Task description: Some of the lines below need repeating. Reproduce exactly those between the lines holding "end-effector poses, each" and "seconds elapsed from", inclusive.

Start of Block

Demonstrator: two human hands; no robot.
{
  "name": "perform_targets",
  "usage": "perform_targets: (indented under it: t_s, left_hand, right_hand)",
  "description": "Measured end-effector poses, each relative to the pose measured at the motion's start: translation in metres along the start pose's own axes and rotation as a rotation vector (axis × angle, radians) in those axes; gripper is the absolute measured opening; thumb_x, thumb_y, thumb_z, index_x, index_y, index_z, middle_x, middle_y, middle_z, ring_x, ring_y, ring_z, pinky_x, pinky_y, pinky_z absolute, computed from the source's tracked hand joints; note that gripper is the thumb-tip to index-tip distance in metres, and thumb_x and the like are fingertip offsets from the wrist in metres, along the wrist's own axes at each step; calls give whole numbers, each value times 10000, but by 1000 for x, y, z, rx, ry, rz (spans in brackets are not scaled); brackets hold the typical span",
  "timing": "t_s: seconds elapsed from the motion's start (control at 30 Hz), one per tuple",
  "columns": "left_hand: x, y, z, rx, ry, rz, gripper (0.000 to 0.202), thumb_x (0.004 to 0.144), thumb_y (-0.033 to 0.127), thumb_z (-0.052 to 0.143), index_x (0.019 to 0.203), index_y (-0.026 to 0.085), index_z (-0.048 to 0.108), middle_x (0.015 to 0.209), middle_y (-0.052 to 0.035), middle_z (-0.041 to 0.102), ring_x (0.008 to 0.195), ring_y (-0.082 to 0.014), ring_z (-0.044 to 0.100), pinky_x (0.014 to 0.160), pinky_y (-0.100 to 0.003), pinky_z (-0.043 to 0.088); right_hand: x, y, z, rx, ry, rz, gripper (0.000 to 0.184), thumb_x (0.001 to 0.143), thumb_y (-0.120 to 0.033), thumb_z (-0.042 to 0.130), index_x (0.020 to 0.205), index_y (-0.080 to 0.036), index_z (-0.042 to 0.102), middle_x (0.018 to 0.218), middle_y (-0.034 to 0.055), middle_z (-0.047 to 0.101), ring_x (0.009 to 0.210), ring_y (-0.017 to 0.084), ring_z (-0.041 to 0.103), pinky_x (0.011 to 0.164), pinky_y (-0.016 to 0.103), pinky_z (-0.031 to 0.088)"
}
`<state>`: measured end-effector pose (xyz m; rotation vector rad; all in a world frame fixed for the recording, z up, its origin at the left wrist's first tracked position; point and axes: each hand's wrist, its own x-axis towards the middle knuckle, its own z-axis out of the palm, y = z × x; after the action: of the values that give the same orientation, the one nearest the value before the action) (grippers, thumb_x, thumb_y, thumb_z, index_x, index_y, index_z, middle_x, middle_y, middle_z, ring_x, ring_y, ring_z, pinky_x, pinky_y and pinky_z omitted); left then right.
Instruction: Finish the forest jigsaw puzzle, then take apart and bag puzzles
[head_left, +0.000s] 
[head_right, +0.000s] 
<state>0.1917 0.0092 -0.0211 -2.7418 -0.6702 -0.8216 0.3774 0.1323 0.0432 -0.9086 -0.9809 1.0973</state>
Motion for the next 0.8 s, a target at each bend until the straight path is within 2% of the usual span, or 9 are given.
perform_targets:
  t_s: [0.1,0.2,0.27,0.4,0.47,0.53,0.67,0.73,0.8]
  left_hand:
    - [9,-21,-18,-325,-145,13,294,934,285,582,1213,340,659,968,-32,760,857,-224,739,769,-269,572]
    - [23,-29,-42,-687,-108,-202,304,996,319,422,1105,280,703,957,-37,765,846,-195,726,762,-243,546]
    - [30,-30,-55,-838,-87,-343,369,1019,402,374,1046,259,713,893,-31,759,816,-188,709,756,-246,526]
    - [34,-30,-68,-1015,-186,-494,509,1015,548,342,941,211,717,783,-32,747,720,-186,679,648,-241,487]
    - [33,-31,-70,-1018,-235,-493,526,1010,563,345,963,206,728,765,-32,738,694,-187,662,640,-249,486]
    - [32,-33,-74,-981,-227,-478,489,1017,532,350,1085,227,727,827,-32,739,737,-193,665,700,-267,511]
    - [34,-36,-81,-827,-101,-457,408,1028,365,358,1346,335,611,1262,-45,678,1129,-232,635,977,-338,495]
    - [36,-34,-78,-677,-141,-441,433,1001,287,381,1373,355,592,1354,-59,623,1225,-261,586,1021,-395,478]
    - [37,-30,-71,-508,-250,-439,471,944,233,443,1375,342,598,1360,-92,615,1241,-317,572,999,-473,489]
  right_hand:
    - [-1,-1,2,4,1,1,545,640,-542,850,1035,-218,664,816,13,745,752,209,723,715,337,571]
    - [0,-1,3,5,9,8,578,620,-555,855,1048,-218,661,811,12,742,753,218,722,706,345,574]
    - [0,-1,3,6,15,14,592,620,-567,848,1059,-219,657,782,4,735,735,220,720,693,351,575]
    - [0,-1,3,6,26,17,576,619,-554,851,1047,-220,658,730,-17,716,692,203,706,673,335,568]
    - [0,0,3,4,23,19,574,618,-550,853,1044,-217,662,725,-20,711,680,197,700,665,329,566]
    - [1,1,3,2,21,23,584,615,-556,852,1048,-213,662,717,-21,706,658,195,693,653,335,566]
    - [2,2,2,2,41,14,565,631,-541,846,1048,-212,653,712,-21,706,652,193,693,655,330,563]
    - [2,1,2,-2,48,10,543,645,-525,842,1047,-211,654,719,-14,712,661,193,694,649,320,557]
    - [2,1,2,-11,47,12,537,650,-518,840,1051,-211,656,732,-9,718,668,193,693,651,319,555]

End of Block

Written solution:
  "description": "Measured end-effector poses, each relative to the pose measured at the motion's start: translation in metres along the start pose's own axes and rotation as a rotation vector (axis × angle, radians) in those axes; gripper is the absolute measured opening; thumb_x, thumb_y, thumb_z, index_x, index_y, index_z, middle_x, middle_y, middle_z, ring_x, ring_y, ring_z, pinky_x, pinky_y, pinky_z absolute, computed from the source's tracked hand joints; note that gripper is the thumb-tip to index-tip distance in metres, and thumb_x and the like are fingertip offsets from the wrist in metres, along the wrist's own axes at each step; calls give whole numbers, each value times 10000, but by 1000 for x, y, z, rx, ry, rz (spans in brackets are not scaled); brackets hold the typical span",
  "timing": "t_s: seconds elapsed from the motion's start (control at 30 Hz), one per tuple",

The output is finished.